Available on: Lanark LP

Yesterday Was Lived and Lost marks the debut full-length release of Felix Martin and Al Doyle of Hot Chip and third principle member Tom Hopkins, created during the recording of One Life Stand. Given Doyle’s previous stint playing guitar for LCD Soundsystem (and the band’s previous single with current member Pat Mahoney), a similar disco-punk style may have been a fair expectation for a side project. However, as this album shows, New Build’s sound is most closely reminiscent of Talking Heads and ABC, with even the artwork clicking perfectly with such a canon.

Thus the songs are of a mature, winding, old school musicianship. Structurally variable verse-chorus-bridge affairs, they possess a certain affable, playfully obtuse quality that is refreshing compared to the abundance of compacted pop music around today, and reminiscent of the approach that Matthew Herbert’s Big Band or Moloko have previously followed.
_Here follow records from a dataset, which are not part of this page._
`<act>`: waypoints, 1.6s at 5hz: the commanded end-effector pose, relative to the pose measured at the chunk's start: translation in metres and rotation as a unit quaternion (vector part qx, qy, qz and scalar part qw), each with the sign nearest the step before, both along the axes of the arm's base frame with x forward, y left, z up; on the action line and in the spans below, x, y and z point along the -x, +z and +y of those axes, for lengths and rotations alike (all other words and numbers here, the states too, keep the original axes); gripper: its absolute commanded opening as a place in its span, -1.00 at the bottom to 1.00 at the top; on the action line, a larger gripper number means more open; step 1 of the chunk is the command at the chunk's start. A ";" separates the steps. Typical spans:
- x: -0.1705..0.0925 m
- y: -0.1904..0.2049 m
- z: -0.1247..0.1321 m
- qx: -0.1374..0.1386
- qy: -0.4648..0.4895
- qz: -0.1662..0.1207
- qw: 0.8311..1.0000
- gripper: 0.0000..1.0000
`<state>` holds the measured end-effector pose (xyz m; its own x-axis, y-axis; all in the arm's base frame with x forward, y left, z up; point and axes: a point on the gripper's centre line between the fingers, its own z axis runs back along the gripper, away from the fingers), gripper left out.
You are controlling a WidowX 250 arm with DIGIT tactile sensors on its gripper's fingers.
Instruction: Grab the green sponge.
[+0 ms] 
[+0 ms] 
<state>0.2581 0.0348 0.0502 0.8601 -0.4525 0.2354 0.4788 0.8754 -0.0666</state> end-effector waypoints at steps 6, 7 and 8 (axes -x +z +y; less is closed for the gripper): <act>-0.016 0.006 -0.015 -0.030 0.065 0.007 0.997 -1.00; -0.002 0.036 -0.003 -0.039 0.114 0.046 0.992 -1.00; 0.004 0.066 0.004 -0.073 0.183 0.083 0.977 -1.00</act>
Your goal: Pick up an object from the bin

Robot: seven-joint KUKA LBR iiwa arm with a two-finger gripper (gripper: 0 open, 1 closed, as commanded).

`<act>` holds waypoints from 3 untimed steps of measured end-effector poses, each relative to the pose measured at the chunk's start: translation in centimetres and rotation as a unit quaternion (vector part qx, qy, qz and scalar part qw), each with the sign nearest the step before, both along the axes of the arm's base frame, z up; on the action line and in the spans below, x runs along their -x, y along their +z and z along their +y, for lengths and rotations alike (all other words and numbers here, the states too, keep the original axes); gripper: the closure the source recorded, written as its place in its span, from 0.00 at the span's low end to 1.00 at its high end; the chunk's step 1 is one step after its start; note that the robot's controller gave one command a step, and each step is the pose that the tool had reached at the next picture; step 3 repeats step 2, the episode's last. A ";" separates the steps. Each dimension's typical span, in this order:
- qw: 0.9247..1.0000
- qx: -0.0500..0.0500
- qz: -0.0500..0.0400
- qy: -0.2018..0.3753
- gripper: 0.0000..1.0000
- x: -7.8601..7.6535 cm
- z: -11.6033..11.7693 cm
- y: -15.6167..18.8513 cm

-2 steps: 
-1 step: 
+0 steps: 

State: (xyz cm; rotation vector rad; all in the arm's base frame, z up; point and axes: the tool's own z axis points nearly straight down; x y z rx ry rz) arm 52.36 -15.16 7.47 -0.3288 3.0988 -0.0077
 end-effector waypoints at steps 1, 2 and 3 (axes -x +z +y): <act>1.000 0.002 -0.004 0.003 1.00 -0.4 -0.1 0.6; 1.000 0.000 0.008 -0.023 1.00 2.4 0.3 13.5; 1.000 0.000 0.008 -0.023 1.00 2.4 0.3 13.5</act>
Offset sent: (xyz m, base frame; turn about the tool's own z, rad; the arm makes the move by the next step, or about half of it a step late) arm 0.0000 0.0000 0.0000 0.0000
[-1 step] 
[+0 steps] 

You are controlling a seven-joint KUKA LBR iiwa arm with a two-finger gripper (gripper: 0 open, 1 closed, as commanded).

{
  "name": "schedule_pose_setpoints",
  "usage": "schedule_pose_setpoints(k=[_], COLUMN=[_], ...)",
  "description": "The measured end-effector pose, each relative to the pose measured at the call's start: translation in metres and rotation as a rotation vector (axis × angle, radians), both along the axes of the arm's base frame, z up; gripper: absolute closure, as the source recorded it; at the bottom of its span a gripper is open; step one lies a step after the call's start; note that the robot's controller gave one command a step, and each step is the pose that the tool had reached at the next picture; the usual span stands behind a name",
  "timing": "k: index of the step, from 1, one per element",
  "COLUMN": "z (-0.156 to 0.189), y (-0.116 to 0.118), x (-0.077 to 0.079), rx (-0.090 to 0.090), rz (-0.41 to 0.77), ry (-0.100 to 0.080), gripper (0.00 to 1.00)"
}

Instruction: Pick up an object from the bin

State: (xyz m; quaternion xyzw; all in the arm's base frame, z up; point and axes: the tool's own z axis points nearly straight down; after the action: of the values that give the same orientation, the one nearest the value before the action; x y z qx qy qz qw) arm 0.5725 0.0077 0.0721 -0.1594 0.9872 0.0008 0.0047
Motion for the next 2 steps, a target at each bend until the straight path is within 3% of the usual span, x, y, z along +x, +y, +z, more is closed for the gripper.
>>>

Instrumentally these are just as well executed within context, a well-balanced blend of acoustic and electronic elements. The synth and drum machine work is astute, classy, at times even glorious, and the thickly layered rhythm tracks tight and suave. Lyrically it seems comparable again with Talking Heads, a mixture of relaxed earnestness and obtuse, wry humour.

Having been born of time around Hot Chip’s main activities, however, New Build’s debut is not without the limitations that are likely of such an endeavour. It is therefore not surprising that it doesn’t sound completely full or finished, and that some risks suggested are not entirely chased. In an ideal situation the band could probably benefit from expanding their scope to the same scale as the comparisons cited above. Admittedly this would not necessarily be easy, requiring as it would more time (and funds) away from their main, globally dominating project.

Now embarking on a tour as a nine-piece band, this may well occur in the near future, and is something to hope for. New Build deserves some more audacity and overblown theatrics to become as powerful as it could be, as Yesterday Was Lived and Lost shows a project that would be worth the dedicated, patient investment to make it as spectacular as it is currently fun.